Vessey and the service chiefs believed that their overriding task lay in convincing Soviet leaders that their quest for military superiority and geostrategic advantage was fruitless. In Europe, they pushed the controversial but successful deployment of Pershing II and ground-launched cruise missiles to offset the Soviet SS-20 missiles. In southwest Asia, highly visible US military activities underscored the US commitment to defend its vital interests in the region. In Central America, training and intelligence were provided to support counter-insurgency efforts.

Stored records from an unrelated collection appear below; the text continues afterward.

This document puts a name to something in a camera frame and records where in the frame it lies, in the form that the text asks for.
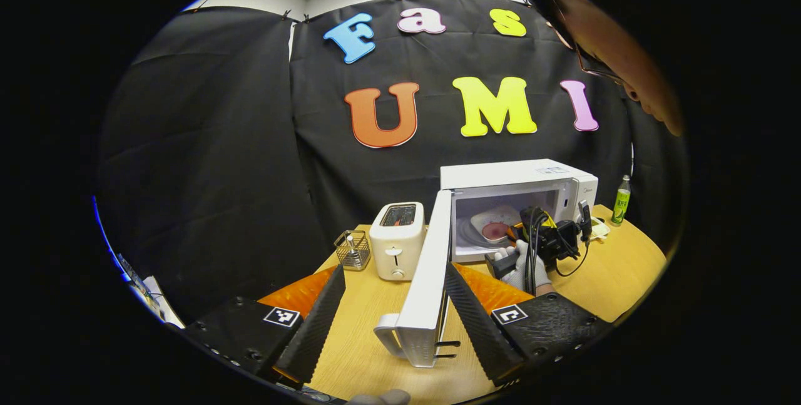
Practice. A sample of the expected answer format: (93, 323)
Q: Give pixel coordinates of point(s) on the white microwave oven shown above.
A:
(500, 173)

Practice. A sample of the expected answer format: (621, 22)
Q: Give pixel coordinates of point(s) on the white toaster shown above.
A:
(397, 242)

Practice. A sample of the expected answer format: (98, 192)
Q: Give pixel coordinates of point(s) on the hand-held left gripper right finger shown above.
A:
(479, 330)

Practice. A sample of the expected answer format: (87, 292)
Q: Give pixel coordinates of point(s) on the divided dish of beans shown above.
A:
(599, 228)

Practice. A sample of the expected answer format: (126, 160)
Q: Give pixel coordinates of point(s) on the thin-framed eyeglasses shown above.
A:
(597, 70)

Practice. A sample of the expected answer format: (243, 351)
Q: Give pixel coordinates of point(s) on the glass turntable plate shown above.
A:
(466, 236)

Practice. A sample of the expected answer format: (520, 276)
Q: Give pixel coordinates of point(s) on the green drink bottle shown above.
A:
(621, 205)

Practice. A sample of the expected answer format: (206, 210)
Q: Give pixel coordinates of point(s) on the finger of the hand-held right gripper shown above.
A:
(514, 233)

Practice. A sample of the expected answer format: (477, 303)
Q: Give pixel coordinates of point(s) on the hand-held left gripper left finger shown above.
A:
(316, 323)

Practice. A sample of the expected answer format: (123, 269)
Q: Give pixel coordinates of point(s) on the white square food plate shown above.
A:
(491, 216)

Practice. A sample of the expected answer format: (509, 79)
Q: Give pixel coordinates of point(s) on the pink ham slice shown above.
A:
(494, 231)

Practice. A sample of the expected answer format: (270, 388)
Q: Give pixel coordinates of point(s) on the person's head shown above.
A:
(613, 35)

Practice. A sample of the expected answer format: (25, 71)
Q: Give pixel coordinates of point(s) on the black backdrop cloth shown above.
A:
(219, 142)

In June 1982, Vessey received the Golden Plate Award of the American Academy of Achievement presented by his predecessor, Awards Council member General David C. Jones, USAF.

Believing that it was a mistake to commit a superpower's forces to a peacekeeping mission, Vessey and the Joint Chiefs in 1982 and 1983 advised against deployment of a Marine contingent to Lebanon as part of a multinational peacekeeping force intended to restore peace among warring factions there. Their advice was not taken, and on 23 October 1983, a truck-bomb attack on the Marine headquarters building in Beirut killed 241 US Marines and Army soldiers. In February 1984, President Ronald Reagan withdrew the contingent from Lebanon.

Secretary of Defense Caspar Weinberger understood the importance of decentralization; he authorized Vessey to direct military operations on the Secretary's behalf. The 1983 Grenada operation, for example, was planned by Atlantic Command, reviewed by the Joint Chiefs, and approved by Secretary Weinberger and the President—all in four days. Vessey oversaw execution of the operation that rescued US citizens and brought a pro-US government into power. On 30 October 1983, Vessey made a one-day inspection visit to the island and left his personal mark on the 8-day operation. He urged the on-scene commanders to move aggressively to secure full control of the multi-island nation and also improve living conditions for 666 Cuban detainees. On his return home, Vessey faced a firestorm from the American news media over the Pentagon's actions barring journalists from the battlefield until the third day of the operation. Vessey responded to the criticism by appointing a study group, known as the Sidle Panel, which recommended new guidelines for military-media relations that he embraced as Pentagon policy the following year.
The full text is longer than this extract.